(Data extract)

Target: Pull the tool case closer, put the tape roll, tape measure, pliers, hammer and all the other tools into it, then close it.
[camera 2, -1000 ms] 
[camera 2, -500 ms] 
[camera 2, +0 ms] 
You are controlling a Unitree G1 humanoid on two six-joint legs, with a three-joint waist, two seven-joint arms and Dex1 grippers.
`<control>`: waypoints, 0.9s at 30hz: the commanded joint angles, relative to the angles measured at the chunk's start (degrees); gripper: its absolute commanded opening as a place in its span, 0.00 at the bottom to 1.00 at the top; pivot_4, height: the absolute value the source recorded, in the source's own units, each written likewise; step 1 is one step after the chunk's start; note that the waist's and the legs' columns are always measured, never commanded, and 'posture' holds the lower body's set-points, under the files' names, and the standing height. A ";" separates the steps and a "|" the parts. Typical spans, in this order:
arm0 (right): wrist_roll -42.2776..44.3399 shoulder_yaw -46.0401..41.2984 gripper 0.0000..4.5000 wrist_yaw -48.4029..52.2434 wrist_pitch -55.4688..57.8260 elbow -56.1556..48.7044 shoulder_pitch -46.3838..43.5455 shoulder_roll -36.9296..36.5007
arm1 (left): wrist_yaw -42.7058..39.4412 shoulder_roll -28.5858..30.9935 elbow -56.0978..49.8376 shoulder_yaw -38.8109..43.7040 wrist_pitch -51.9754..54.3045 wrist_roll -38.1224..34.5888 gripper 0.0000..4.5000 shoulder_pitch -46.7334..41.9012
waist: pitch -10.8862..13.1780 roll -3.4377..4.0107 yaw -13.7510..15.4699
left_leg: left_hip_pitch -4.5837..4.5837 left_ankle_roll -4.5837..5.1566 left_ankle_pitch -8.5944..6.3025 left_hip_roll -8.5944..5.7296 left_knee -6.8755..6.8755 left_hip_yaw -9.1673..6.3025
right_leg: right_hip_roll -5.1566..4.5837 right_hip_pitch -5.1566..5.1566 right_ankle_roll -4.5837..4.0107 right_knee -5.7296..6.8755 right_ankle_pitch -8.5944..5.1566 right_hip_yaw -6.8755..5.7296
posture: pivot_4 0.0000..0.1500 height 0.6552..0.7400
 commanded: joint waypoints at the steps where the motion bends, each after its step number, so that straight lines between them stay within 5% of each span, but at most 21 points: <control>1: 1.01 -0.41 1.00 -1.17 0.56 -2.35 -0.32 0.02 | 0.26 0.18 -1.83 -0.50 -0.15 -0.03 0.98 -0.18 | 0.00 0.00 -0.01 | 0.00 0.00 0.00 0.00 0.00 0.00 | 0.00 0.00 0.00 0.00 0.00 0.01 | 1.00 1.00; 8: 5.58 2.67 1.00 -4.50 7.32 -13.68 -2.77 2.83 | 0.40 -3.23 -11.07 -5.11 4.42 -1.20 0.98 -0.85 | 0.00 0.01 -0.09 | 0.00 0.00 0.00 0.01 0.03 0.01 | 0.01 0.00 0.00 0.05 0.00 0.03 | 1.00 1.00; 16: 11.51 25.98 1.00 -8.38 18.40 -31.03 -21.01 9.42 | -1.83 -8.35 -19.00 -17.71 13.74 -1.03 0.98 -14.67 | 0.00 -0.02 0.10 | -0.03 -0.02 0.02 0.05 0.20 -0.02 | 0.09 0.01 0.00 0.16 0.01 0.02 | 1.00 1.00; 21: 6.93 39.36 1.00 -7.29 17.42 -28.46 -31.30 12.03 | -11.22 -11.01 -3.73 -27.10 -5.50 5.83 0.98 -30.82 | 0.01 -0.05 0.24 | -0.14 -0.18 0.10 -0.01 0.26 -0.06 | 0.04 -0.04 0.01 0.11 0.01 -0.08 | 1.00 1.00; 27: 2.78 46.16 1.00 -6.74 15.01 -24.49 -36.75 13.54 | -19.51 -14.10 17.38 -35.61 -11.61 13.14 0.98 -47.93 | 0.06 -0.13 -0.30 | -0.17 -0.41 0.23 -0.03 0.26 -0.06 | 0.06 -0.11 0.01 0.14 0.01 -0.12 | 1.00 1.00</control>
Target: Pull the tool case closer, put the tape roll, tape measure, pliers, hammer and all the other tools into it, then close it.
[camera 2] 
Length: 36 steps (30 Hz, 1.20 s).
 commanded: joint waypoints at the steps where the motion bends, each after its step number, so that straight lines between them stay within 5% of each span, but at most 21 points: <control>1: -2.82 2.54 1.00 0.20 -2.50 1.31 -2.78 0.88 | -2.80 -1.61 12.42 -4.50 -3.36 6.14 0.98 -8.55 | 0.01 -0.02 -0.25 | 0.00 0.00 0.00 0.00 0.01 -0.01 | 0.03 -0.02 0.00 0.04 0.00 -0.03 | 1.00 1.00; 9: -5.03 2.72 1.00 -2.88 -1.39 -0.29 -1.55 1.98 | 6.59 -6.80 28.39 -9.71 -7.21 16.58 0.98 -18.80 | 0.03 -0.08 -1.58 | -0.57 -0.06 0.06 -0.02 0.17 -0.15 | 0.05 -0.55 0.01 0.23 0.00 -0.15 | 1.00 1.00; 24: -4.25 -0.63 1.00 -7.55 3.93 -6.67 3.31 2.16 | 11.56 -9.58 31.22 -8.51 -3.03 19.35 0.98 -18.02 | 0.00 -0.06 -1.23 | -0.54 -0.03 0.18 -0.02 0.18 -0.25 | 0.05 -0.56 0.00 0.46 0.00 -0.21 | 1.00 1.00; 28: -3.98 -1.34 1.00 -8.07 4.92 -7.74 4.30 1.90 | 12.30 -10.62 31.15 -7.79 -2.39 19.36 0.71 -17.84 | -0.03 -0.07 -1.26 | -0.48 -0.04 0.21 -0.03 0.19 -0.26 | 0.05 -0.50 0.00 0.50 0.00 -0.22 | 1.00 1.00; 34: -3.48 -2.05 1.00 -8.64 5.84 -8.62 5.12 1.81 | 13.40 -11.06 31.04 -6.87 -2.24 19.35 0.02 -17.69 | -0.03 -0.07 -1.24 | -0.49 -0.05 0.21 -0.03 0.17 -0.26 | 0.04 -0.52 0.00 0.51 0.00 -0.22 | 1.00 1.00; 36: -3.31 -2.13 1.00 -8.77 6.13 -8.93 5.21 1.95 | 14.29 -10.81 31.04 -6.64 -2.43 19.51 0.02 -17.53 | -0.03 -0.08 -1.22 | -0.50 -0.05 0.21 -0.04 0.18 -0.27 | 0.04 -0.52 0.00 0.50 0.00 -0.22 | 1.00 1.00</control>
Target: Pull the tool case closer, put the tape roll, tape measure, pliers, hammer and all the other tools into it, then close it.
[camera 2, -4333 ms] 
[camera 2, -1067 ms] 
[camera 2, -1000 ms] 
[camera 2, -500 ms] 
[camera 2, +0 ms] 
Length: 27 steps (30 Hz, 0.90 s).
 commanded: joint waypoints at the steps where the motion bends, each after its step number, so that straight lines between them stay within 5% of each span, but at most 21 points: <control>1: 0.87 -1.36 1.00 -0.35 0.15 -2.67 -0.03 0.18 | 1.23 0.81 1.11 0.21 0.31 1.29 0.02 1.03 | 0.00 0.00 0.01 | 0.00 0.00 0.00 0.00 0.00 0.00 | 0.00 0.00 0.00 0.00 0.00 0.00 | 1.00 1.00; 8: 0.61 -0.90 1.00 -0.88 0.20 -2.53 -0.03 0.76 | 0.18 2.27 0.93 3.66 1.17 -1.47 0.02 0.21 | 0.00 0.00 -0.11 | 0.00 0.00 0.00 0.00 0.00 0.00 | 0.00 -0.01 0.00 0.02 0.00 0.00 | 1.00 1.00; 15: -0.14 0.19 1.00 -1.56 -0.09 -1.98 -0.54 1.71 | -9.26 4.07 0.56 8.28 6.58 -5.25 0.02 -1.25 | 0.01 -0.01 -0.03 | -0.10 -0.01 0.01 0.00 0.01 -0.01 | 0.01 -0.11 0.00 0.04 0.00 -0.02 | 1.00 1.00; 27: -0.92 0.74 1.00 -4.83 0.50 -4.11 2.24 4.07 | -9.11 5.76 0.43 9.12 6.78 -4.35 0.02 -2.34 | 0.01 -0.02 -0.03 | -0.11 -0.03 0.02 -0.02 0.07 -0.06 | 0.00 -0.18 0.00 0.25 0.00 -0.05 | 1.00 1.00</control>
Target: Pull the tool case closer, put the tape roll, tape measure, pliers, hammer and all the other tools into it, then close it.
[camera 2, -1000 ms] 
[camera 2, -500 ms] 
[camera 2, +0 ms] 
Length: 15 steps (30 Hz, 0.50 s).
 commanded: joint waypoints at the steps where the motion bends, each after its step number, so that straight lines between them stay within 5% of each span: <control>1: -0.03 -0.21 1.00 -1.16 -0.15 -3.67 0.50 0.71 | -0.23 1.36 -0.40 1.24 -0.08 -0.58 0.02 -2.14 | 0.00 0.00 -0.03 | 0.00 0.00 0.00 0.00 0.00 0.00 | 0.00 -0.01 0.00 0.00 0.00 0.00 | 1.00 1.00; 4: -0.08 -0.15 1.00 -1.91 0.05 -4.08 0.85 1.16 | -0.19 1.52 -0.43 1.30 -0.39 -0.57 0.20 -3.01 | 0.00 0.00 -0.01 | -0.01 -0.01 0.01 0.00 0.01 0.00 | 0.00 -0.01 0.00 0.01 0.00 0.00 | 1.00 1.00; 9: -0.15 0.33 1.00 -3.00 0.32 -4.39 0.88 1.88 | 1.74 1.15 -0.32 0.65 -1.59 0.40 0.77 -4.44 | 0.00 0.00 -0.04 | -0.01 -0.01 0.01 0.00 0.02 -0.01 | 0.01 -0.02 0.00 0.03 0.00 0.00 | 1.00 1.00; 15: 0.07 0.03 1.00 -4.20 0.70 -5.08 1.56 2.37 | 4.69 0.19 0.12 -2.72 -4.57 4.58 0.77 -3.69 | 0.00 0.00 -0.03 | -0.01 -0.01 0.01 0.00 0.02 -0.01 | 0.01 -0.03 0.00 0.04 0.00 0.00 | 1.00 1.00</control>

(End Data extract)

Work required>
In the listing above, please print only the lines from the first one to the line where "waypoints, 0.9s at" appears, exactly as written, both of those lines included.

Response to the exercise>
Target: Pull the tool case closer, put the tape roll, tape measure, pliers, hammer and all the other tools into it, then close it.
[camera 2, -1000 ms] 
[camera 2, -500 ms] 
[camera 2, +0 ms] 
You are controlling a Unitree G1 humanoid on two six-joint legs, with a three-joint waist, two seven-joint arms and Dex1 grippers.
`<control>`: waypoints, 0.9s at 30hz: the commanded joint angles, relative to the angles measured at the chunk's start (degrees); gripper: its absolute commanded opening as a place in its span, 0.00 at the bottom to 1.00 at the top; pivot_4, height: the absolute value the source recorded, in the source's own units, each written likewise; step 1 is one step after the chunk's start; note that the waist's and the legs' columns are always measured, never commanded, and 'posture' holds the lower body's set-points, under the files' names, and the standing height. A ";" separates the steps and a "|" the parts. Typical spans, in this order:

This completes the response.